--- Records for this task Enclosed Below ---

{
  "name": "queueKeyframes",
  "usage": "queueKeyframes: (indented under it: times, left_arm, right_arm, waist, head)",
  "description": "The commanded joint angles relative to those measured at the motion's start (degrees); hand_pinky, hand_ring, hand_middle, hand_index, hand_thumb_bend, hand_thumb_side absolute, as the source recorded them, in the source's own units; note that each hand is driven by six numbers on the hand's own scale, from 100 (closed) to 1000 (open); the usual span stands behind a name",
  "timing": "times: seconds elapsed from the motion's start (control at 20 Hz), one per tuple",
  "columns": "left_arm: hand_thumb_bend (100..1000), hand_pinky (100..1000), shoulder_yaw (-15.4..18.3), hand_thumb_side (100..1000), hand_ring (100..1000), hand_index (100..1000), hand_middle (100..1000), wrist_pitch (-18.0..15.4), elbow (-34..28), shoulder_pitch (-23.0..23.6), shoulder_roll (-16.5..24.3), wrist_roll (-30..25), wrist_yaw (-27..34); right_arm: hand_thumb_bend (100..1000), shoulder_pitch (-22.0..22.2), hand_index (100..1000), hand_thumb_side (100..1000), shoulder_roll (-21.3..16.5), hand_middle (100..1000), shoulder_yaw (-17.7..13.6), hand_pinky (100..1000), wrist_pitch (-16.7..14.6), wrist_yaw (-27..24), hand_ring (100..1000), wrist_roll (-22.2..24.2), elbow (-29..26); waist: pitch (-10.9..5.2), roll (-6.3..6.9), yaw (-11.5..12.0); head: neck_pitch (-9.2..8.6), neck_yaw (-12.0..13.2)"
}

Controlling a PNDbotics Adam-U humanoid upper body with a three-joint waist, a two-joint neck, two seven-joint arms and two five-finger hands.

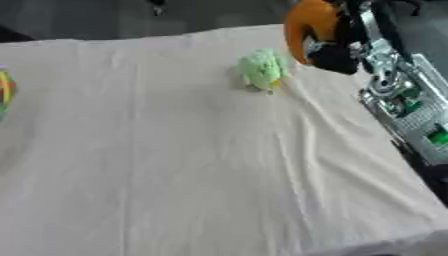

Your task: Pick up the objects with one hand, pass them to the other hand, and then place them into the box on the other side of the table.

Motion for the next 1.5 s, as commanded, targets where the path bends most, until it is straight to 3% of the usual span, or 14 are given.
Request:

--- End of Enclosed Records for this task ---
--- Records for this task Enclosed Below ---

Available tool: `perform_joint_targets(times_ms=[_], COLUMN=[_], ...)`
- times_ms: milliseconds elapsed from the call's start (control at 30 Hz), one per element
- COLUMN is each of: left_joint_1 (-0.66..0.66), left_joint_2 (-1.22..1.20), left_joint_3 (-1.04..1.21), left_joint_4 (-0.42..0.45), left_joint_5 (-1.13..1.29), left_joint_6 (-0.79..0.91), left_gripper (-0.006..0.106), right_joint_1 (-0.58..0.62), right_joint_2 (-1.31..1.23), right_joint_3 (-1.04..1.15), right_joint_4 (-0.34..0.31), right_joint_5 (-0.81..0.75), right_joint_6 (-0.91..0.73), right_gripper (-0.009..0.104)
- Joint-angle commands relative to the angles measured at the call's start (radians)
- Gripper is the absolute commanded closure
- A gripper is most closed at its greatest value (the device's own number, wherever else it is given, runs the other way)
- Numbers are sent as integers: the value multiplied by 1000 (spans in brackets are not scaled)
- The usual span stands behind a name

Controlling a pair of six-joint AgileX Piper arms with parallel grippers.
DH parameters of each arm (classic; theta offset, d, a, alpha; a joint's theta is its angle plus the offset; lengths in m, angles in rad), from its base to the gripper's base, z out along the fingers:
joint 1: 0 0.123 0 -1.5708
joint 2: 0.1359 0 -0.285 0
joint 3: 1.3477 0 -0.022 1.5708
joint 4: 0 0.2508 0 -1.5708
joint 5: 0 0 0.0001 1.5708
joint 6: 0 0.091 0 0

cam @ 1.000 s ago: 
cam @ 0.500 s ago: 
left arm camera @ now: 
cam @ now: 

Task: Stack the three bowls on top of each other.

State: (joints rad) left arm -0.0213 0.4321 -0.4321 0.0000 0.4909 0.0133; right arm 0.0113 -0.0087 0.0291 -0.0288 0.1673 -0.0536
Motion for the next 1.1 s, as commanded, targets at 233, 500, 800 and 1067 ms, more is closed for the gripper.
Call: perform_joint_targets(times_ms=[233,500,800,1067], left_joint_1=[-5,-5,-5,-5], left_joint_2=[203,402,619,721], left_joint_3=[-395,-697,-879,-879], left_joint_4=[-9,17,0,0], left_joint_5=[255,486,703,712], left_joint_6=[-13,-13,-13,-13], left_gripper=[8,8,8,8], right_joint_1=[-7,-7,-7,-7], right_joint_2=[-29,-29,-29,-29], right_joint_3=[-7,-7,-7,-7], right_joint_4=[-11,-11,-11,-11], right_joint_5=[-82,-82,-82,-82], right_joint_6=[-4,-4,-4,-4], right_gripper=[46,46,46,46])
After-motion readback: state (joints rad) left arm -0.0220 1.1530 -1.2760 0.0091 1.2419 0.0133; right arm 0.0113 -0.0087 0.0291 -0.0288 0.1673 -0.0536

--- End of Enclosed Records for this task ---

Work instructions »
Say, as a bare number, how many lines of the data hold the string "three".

Completed exercise »
2